Le emissioni quindi saliranno in maniera più che proporzionale, per il significativo aumento delle percorrenze, e per la minore velocità media di scorrimento (dai 72 km/h stimati per i veicoli leggeri al 2006 a 44 km/h nel 2015 a 17 km/h al 2035. Si passa infatti da un totale di 4431 migliaia di veicoli per chilometri percorsi al 2015in tutta la rete stradale di calcolo a 5276 al 2025, a 5845 al 2035. (all.2 bis pag.20).
[10.9]- Nell’analisi costi-benefici si osserva che:
-con la nuova opera viene previsto un decremento nelle emissioni da traffico di CO2 e un relativo effetto positivo, ma tale calcolo non viene descritto adeguatamente;
- il calcolo dei costi sociali non viene descritto, ma viene solo riportata una somma complessiva dei costi generati dalla nuova opera, probabilmente sottostimati alla luce di quanto affermato riguardo agli effetti sanitari dell’inquinamento dell’aria.
Vedansi in proposito i grafici dei progettisti del nuovo sistema delle tangenziali venete (all. 5-6-7-8 -9)

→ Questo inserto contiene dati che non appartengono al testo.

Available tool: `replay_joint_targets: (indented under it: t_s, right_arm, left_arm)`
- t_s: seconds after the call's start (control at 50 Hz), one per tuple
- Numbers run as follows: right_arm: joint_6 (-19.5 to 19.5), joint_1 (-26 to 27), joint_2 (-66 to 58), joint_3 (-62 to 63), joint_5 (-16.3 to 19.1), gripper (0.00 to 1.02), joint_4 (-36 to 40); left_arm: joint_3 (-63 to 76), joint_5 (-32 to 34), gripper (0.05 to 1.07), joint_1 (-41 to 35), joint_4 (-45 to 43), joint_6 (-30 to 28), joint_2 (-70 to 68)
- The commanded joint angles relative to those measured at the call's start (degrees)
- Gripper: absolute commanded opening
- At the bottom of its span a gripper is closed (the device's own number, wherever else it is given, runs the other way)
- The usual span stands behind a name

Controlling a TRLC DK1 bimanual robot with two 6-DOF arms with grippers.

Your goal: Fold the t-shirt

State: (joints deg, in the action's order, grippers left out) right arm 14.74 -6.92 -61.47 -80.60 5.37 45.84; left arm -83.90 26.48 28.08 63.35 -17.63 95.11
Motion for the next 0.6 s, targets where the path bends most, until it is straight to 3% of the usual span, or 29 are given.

III - I consigli delle circoscrizioni comunali V e IV, coinvolti direttamente dalla nuova autostrada, soprattutto quello della V (di cui fa parte Borgo Roma), nonostante fossero politicamente omogenei con quello centrale comunale, hanno espresso in proposito nel maggio scorso un giudizio unanime, assolutamente negativo, opposto a quello favorevole del Comune centrale. (cfr. Allegati 3 e 4).
IV – Denunciamo che in Borgo Roma a circa 300 metri dall’autostrada A4 e dalle sue attuali tangenziali si trova il grande POLICLINICO Giambattista Rossi dell’università di Verona affiancato da tre facoltà universitarie. Già oggi tale Policlinico è investito dall’inquinamento acustico e atmosferico dell’autostrada A4 e delle tangenziali. Presto esso sarà danneggiato anche dall’ulteriore inquinamento della nuova opera. A nostro parere, tale grande policlinico è assolutamente incompatibile per evidenti ragioni sanitarie con l’attuale affollatissima autostrada A4 e a maggiore ragione con la futura autostrada delle tangenziali, adiacente appunto all’A4. Delle due l’una: o il Policlinico di Borgo Roma o le autostrade. Le due realtà non possono e non devono ulteriormente coesistere. Ricordiamo inoltre che a fianco di queste autostrade abitano e lavorano migliaia di persone, tra cui i docenti e gli studenti delle tre facoltà universitarie.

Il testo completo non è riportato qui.